Exercise objective:
Copy exactly the stretch of data below from the line with "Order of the" through the line with "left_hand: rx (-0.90", including both of those lines.

━━━━━━━━━━━━━━━━━━━━━━━━━━━━━━

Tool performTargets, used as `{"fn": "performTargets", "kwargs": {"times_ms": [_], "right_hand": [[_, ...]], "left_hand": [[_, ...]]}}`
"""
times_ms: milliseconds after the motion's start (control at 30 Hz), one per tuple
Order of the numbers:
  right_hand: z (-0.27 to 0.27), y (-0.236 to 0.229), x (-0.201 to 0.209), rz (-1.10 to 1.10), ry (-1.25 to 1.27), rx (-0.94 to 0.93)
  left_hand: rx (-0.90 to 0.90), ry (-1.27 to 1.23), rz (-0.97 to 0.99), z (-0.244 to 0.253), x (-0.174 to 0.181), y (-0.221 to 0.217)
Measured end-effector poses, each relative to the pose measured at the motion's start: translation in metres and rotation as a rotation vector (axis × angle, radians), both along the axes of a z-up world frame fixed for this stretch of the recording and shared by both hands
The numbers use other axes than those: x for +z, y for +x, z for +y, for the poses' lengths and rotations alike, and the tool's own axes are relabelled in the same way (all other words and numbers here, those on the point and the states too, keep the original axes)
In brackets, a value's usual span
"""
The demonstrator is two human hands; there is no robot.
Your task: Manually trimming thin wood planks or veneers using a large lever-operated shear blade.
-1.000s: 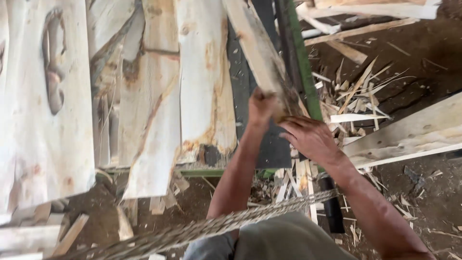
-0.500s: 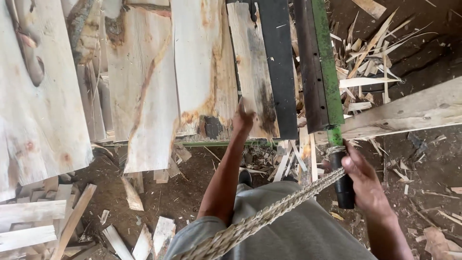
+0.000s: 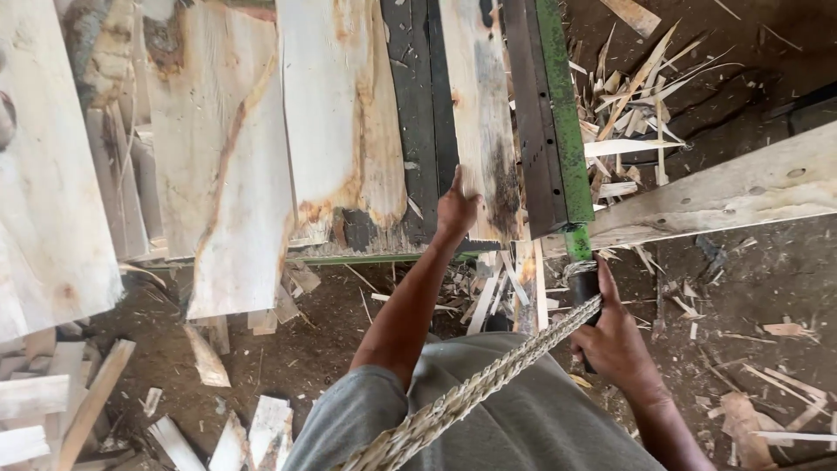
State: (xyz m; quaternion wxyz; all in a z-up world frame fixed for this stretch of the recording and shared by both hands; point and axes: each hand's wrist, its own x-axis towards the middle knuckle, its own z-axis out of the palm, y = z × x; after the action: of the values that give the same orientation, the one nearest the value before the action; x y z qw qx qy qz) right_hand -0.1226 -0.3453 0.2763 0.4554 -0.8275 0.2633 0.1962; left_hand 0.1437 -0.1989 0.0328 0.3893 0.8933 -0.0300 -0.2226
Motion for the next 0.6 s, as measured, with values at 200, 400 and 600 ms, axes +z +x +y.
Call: {"fn": "performTargets", "kwargs": {"times_ms": [200, 400, 600], "right_hand": [[-0.001, -0.001, -0.052, -0.026, -0.139, -0.030], [0.006, -0.004, -0.088, -0.090, -0.167, -0.029], [0.008, -0.003, -0.091, -0.132, -0.224, -0.028]], "left_hand": [[-0.114, 0.079, -0.175, -0.023, -0.075, 0.042], [-0.036, 0.004, -0.035, -0.036, -0.041, 0.058], [-0.046, 0.075, 0.018, -0.041, -0.015, 0.046]]}}
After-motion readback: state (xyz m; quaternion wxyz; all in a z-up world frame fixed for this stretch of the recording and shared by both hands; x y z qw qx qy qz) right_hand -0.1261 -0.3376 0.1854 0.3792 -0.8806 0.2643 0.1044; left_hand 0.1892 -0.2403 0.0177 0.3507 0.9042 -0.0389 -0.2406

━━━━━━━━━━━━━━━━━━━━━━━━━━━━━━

Task answer:
Order of the numbers:
  right_hand: z (-0.27 to 0.27), y (-0.236 to 0.229), x (-0.201 to 0.209), rz (-1.10 to 1.10), ry (-1.25 to 1.27), rx (-0.94 to 0.93)
  left_hand: rx (-0.90 to 0.90), ry (-1.27 to 1.23), rz (-0.97 to 0.99), z (-0.244 to 0.253), x (-0.174 to 0.181), y (-0.221 to 0.217)

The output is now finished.